Last night, when the windows were all leaking - and NOT the ones I put in, thank you very much, but the ones still on the “need to be replaced” list - I didn’t get angry, or cry frustrated tears. I put up towels and looked on the Internet. This morning I went outside and walked around and realized that taking the old ones out, and putting in some new putty tape and caulk before I put them back in would keep me dry until I can replace them. And it’s no big deal.

The man I had lived with came over to pick up the drill he had lent me, and we had a chance to sit down and really talk, honestly and openly, without recriminations and blame. I told him I had never been ready to be rushed into the relationship we had shared, and hadn’t even been me for that entire year and a half.

I feel very content today. Very centered and peaceful. I feel like a have a tool in my box again for when those moments hit - just get outside and hit the open road all by myself with the dogs for a few hours, and I can find balance again.

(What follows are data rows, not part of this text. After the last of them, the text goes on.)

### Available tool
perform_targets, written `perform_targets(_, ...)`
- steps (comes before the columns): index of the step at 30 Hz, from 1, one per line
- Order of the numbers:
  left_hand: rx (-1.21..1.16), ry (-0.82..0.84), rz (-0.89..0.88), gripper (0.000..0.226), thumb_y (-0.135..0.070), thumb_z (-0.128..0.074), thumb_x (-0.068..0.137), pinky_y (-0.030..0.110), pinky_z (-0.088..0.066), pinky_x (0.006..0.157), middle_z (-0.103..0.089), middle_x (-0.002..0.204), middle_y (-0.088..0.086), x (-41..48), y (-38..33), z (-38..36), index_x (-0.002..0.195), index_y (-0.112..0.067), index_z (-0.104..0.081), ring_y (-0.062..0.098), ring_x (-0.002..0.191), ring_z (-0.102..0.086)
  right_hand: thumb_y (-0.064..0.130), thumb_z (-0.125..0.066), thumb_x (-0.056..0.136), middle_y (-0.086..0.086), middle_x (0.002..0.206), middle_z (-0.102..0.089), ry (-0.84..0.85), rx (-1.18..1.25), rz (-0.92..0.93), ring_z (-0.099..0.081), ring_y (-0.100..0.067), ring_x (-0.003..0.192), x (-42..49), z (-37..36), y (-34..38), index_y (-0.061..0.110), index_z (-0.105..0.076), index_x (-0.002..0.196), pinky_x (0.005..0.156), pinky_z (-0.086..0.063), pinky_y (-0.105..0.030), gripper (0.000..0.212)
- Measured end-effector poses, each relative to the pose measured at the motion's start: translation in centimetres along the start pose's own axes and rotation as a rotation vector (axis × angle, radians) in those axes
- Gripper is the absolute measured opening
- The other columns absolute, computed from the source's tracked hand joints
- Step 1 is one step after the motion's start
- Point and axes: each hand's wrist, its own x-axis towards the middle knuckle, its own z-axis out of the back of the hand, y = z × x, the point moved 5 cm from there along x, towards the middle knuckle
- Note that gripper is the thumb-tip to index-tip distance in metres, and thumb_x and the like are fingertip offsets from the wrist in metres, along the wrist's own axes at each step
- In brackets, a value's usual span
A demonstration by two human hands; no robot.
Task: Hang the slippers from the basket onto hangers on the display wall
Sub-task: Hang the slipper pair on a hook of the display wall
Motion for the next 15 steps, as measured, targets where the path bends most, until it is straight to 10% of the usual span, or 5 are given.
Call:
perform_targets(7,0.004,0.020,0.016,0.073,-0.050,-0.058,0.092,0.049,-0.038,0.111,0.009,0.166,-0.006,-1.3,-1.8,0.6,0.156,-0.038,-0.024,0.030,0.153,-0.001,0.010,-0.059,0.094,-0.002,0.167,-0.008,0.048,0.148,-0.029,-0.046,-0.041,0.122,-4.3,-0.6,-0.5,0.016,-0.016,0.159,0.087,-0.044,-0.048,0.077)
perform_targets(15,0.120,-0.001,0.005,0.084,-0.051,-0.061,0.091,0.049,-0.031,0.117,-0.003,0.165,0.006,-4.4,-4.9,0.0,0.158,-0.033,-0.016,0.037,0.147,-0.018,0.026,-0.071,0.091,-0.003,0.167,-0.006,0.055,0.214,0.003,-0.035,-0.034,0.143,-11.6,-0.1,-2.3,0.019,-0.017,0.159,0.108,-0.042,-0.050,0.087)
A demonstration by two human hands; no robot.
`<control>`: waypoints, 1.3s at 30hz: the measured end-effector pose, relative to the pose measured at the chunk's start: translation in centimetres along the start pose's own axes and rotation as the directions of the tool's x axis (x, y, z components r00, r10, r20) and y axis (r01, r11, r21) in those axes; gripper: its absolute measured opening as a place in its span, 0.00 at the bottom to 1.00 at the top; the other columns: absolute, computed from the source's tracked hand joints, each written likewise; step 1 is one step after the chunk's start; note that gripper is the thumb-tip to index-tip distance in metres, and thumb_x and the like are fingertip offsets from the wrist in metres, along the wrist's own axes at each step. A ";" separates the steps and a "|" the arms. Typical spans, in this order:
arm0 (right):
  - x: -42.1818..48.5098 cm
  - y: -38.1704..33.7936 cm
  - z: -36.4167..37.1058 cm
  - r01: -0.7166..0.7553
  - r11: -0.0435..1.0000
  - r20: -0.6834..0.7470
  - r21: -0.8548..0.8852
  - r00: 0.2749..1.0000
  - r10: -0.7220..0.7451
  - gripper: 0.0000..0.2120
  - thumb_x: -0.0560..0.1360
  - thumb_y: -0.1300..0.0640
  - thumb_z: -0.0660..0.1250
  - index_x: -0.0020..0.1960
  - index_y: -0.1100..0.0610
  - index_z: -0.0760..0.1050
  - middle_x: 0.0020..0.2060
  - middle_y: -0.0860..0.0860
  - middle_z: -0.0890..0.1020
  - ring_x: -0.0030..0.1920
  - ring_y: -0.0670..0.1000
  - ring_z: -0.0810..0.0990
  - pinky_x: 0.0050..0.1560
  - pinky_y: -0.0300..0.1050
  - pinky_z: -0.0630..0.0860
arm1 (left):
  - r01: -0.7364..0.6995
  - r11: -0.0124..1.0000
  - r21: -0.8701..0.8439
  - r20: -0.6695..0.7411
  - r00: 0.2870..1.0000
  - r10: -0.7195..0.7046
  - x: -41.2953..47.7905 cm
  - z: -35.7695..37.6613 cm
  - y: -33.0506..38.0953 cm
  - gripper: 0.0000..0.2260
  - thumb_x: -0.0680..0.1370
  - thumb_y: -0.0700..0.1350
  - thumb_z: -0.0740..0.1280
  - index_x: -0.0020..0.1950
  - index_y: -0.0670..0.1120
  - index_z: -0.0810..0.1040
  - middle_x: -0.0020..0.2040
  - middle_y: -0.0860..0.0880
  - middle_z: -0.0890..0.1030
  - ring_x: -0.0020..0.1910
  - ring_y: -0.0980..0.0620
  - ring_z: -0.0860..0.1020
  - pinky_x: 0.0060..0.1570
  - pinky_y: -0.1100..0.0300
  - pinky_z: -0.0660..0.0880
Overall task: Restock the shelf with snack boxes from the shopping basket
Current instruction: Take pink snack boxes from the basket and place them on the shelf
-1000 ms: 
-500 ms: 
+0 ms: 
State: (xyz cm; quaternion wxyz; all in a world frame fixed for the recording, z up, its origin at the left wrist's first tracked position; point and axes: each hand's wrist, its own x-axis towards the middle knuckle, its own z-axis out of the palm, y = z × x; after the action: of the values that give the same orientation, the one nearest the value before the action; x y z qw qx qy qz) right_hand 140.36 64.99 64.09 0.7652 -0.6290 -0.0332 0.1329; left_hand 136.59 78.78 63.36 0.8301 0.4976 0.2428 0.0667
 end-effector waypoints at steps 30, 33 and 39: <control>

This probably all sounds so elemental to anyone else that a reader will think “Well, duh, everyone knows that.”

But I had truly forgotten. I’ve created enough drama around myself for the last five years that my instincts were completely off.

I really really need my space. I need to know I can do it by myself - and not in a gritted-teeth kind of way either. I mean, I can be happy all by myself.

That’s a good good thing to remember.